**REQUIRED ACTION:** The response must consist of the lines below from the one with "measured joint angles" through the one with "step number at", exactly as they appear and with both ends kept.

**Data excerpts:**
*** Block opens ***

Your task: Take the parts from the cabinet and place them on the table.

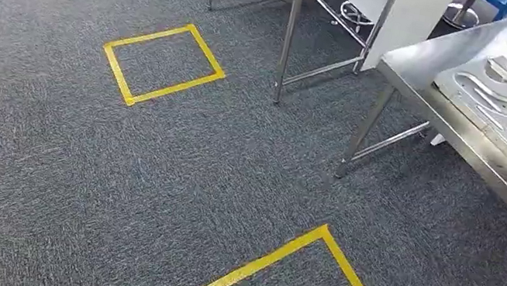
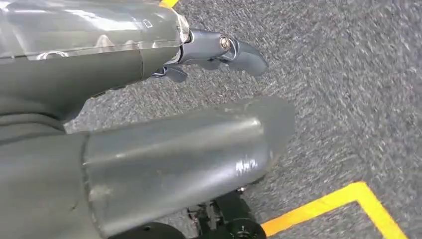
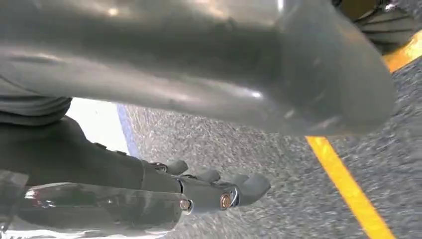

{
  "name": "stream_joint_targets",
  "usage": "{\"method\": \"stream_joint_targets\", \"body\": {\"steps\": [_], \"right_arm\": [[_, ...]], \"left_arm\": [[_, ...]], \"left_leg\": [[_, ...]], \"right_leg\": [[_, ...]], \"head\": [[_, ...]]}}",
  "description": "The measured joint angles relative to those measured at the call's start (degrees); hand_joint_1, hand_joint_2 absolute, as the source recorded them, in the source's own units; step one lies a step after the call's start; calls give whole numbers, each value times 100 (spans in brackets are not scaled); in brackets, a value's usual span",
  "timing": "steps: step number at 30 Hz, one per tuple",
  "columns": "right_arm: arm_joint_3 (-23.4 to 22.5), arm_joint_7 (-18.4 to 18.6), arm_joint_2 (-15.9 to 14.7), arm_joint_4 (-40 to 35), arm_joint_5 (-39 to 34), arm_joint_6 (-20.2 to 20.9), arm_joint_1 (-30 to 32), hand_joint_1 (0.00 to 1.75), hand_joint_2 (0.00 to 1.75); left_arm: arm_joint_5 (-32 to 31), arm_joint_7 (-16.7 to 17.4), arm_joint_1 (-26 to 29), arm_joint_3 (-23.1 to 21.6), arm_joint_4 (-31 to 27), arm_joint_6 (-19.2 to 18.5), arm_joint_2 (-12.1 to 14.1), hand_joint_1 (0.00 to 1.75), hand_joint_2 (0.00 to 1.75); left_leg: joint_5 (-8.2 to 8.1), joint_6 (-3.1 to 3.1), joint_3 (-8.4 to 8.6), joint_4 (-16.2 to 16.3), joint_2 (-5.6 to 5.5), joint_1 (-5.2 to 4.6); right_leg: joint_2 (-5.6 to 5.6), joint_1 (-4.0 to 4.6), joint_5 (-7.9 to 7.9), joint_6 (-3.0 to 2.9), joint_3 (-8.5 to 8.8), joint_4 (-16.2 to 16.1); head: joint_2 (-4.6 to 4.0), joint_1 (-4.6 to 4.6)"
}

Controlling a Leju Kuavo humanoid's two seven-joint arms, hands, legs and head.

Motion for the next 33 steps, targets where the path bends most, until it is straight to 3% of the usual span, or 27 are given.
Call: {"method": "stream_joint_targets", "body": {"steps": [2,3,4,5,7,8,9,10,12,13,14,16,17,18,19,20,21,23,24,25,27,31,33], "right_arm": [[11,-17,18,7,61,31,-41,0,0],[18,-20,26,9,81,39,-44,0,0],[18,-15,26,11,103,50,-42,0,0],[20,-15,33,15,124,70,-33,0,0],[22,11,46,22,170,92,-18,0,0],[26,20,50,33,188,103,-15,0,0],[33,18,57,39,210,107,-10,0,0],[46,11,61,42,232,107,-9,0,0],[57,-59,68,42,267,96,6,0,0],[59,-92,68,42,278,92,31,0,0],[59,-122,66,42,280,81,34,0,0],[68,-162,68,42,293,66,16,0,0],[83,-164,66,42,304,66,12,0,0],[100,-168,72,42,312,63,3,0,0],[103,-168,72,42,315,63,15,0,0],[103,-168,72,42,317,63,33,0,0],[103,-164,72,42,319,61,65,0,0],[101,-101,72,42,321,63,86,0,0],[101,-63,72,42,323,63,86,0,0],[101,-30,72,42,323,74,86,0,0],[101,40,72,42,323,109,86,0,0],[101,46,72,42,326,116,86,0,0],[101,74,72,42,348,142,87,0,0]], "left_arm": [[4,-9,44,2,0,-41,18,0,0],[7,4,46,2,2,-57,22,0,0],[11,29,54,2,2,-63,22,0,0],[13,63,51,4,2,-72,33,0,0],[15,116,38,11,2,-81,52,0,0],[17,148,46,24,2,-83,61,0,0],[17,182,59,37,4,-87,68,0,0],[17,212,77,50,11,-100,70,0,0],[17,260,86,85,13,-129,74,0,0],[17,278,88,98,13,-144,70,0,0],[17,282,71,103,13,-159,61,0,0],[15,271,88,114,15,-168,63,0,0],[15,260,112,114,15,-170,63,0,0],[15,254,131,114,15,-175,63,0,0],[15,236,143,114,15,-177,61,0,0],[13,225,128,114,15,-181,61,0,0],[13,216,98,114,15,-181,61,0,0],[2,140,86,114,15,-218,61,0,0],[-2,107,97,111,15,-223,61,0,0],[-7,74,110,111,15,-223,63,0,0],[-7,30,106,109,15,-207,66,0,0],[-7,26,105,109,15,-201,66,0,0],[-7,9,95,109,15,-179,68,0,0]], "left_leg": [[8,55,-52,-9,-107,-7],[47,114,-2,-57,-177,21],[66,144,-13,-76,-214,29],[87,176,-32,-78,-260,31],[108,209,-71,-75,-378,11],[112,214,-81,-73,-453,-2],[112,214,-77,-71,-532,-9],[112,214,-67,-67,-612,-16],[112,209,-43,-56,-789,-25],[113,203,-62,-58,-853,-3],[109,161,-84,-22,-912,-46],[143,72,-140,-46,-1037,4],[166,31,-142,-78,-1102,17],[164,-10,-154,-67,-1117,-8],[94,-7,-183,44,-749,-14],[-94,-23,-304,286,-508,-21],[-329,-49,-502,687,-424,-9],[-691,-104,-904,1548,-386,23],[-685,-121,-964,1694,-371,44],[-554,-140,-881,1555,-352,66],[-191,-170,-497,857,-288,94],[-163,-172,-461,794,-278,96],[12,-183,-205,357,-165,105]], "right_leg": [[-96,-3,-9,49,42,-12],[-76,-22,-49,96,40,3],[209,-55,-171,129,4,128],[432,-54,-393,129,-137,434],[574,-52,-841,134,-594,1370],[584,-53,-931,131,-786,1738],[588,-52,-854,119,-844,1817],[596,-48,-658,99,-777,1629],[718,-43,-70,27,-365,683],[1025,-38,117,-26,-191,229],[1146,-47,54,-56,-150,99],[1030,-12,40,-51,-143,63],[982,-3,52,-72,-136,57],[896,-64,100,-129,-95,-46],[801,-59,127,-152,-43,-110],[730,-49,124,-194,-27,-126],[638,-38,120,-202,-27,-124],[449,-29,101,-217,-32,-118],[374,-30,94,-209,-33,-113],[307,-33,83,-194,-29,-107],[197,-48,49,-152,-11,-74],[190,-50,46,-148,-8,-70],[135,-59,19,-113,1,-40]], "head": [[0,2],[0,-2],[0,31],[0,44],[0,46],[0,41],[0,44],[0,44],[0,46],[-2,48],[0,35],[-2,37],[0,44],[0,29],[0,31],[0,0],[0,-13],[0,-13],[0,-18],[-2,-17],[0,-17],[0,-17],[0,-17]]}}
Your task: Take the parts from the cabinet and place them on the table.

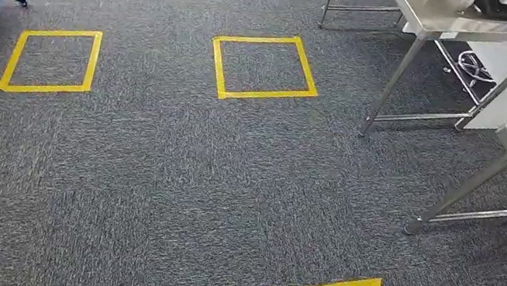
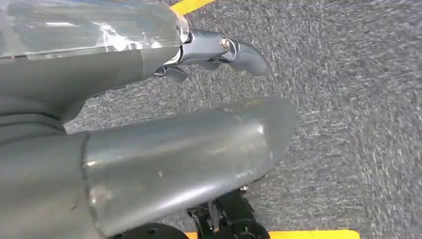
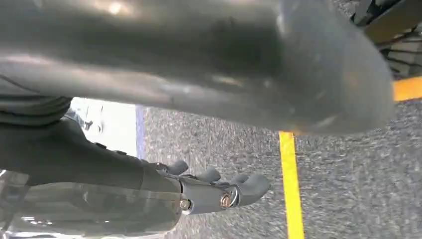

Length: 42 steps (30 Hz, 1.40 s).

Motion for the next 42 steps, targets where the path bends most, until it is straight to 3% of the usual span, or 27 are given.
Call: {"method": "stream_joint_targets", "body": {"steps": [1,2,3,4,5,7,8,9,11,12,13,17,18,19,20,23,25,26,27,28,29,30,33,35,38,40,42], "right_arm": [[0,111,-15,-2,41,80,4,0,0],[0,146,-15,-2,46,109,-25,0,0],[2,155,-17,-2,52,114,-20,0,0],[0,168,-31,-2,52,133,-9,0,0],[0,168,-33,-2,55,144,3,0,0],[0,140,-37,-2,61,164,19,0,0],[0,98,-50,-2,70,177,23,0,0],[2,54,-66,-2,74,192,24,0,0],[2,-37,-100,-2,122,236,23,0,0],[2,-70,-129,-2,135,258,23,0,0],[4,-107,-166,-2,138,284,25,0,0],[4,-273,-221,-2,129,317,-42,0,0],[9,-317,-223,-2,124,319,-55,0,0],[9,-372,-223,-2,113,319,-43,0,0],[7,-407,-223,-2,111,321,-35,0,0],[7,-461,-227,-2,107,371,-23,0,0],[7,-464,-225,-2,107,389,-32,0,0],[7,-464,-225,-2,107,400,-39,0,0],[7,-464,-225,-2,107,402,-40,0,0],[7,-464,-229,-2,107,400,-39,0,0],[7,-450,-258,-4,100,400,-37,0,0],[7,-435,-258,-4,79,409,-46,0,0],[7,-367,-256,-2,28,452,-116,0,0],[7,-359,-254,-2,22,452,-100,0,0],[7,-359,-249,4,20,455,-71,0,0],[7,-359,-249,7,20,454,-65,0,0],[5,-354,-251,7,9,457,-60,0,0]], "left_arm": [[11,-31,-14,0,0,48,-2,0,0],[11,-26,7,0,2,55,0,0,0],[11,-24,11,0,4,70,0,0,0],[11,-22,2,0,4,81,0,0,0],[11,-18,-16,0,7,83,0,0,0],[13,13,-30,0,7,100,0,0,0],[17,15,-27,0,7,103,0,0,0],[17,24,-21,0,7,111,0,0,0],[15,63,-17,0,7,148,-2,0,0],[15,77,-23,0,7,166,-4,0,0],[15,88,-33,0,7,208,-29,0,0],[9,26,-23,-28,7,376,-72,0,0],[11,4,-17,-31,11,402,-77,0,0],[11,-22,-10,-33,11,428,-105,0,0],[13,-42,-28,-33,11,430,-125,0,0],[13,-92,-39,-33,11,424,-173,0,0],[13,-101,-13,-33,11,422,-177,0,0],[13,-109,-5,-33,15,424,-177,0,0],[13,-111,-9,-33,15,424,-177,0,0],[13,-116,-22,-33,15,422,-192,0,0],[11,-131,-22,-33,15,419,-225,0,0],[9,-129,-13,-35,15,420,-223,0,0],[0,-105,1,-63,31,424,-227,0,0],[-2,-89,3,-105,35,426,-242,0,0],[-2,-90,-20,-122,44,426,-243,0,0],[-7,-87,-7,-129,46,426,-243,0,0],[-50,-94,-7,-138,46,426,-262,0,0]], "left_leg": [[12,134,141,-329,91,-51],[30,210,108,-348,-8,-78],[65,264,155,-395,-57,-48],[86,298,151,-407,-106,-53],[99,322,131,-411,-155,-55],[112,355,102,-408,-278,-83],[116,360,96,-406,-352,-102],[119,364,100,-404,-430,-116],[120,363,122,-399,-598,-129],[122,361,137,-401,-674,-128],[130,344,129,-400,-721,-118],[201,196,43,-461,-985,-93],[178,215,54,-394,-870,-113],[68,197,-5,-268,-523,-134],[-166,168,-156,31,-336,-126],[-714,40,-722,1239,-222,-42],[-496,-32,-601,1048,-184,14],[-230,-70,-319,531,-132,48],[0,-111,-20,-13,-8,77],[10,-131,101,-325,227,83],[41,-87,93,-274,240,49],[19,42,75,-222,141,37],[32,167,40,-230,-6,8],[58,233,34,-252,-99,1],[84,300,-12,-252,-306,-76],[92,324,-8,-252,-469,-127],[100,335,8,-253,-634,-138]], "right_leg": [[-153,62,-72,127,23,67],[-229,22,-75,192,48,47],[-136,-12,-142,239,52,95],[188,-22,-329,244,-39,314],[348,-24,-577,236,-236,722],[445,-19,-952,230,-695,1633],[456,-17,-965,217,-828,1858],[461,-4,-828,188,-827,1804],[538,54,-276,82,-476,997],[688,100,-2,14,-227,459],[973,124,23,-56,-110,166],[793,147,51,-128,-62,14],[707,48,133,-140,-2,-130],[629,71,151,-132,46,-207],[541,72,156,-166,58,-219],[261,80,126,-149,31,-196],[133,57,89,-101,33,-154],[50,29,48,-56,41,-111],[-17,2,-3,0,49,-45],[-74,-1,-60,60,38,33],[-111,59,-121,121,25,99],[-128,51,-126,142,44,113],[-248,-6,-148,217,72,105],[272,-46,-454,235,-59,427],[436,-12,-1019,174,-763,1793],[472,66,-782,60,-848,1801],[594,177,-193,-80,-482,908]], "head": [[0,39],[0,33],[0,37],[-2,63],[0,77],[-2,81],[0,76],[-2,76],[0,77],[-2,76],[0,79],[0,85],[0,63],[-2,61],[-2,28],[0,26],[-2,26],[0,22],[0,24],[0,15],[-2,0],[0,57],[0,74],[0,103],[0,118],[0,116],[0,116]]}}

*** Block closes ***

**SOLUTION TO THE EXERCISE:**
  "description": "The measured joint angles relative to those measured at the call's start (degrees); hand_joint_1, hand_joint_2 absolute, as the source recorded them, in the source's own units; step one lies a step after the call's start; calls give whole numbers, each value times 100 (spans in brackets are not scaled); in brackets, a value's usual span",
  "timing": "steps: step number at 30 Hz, one per tuple",

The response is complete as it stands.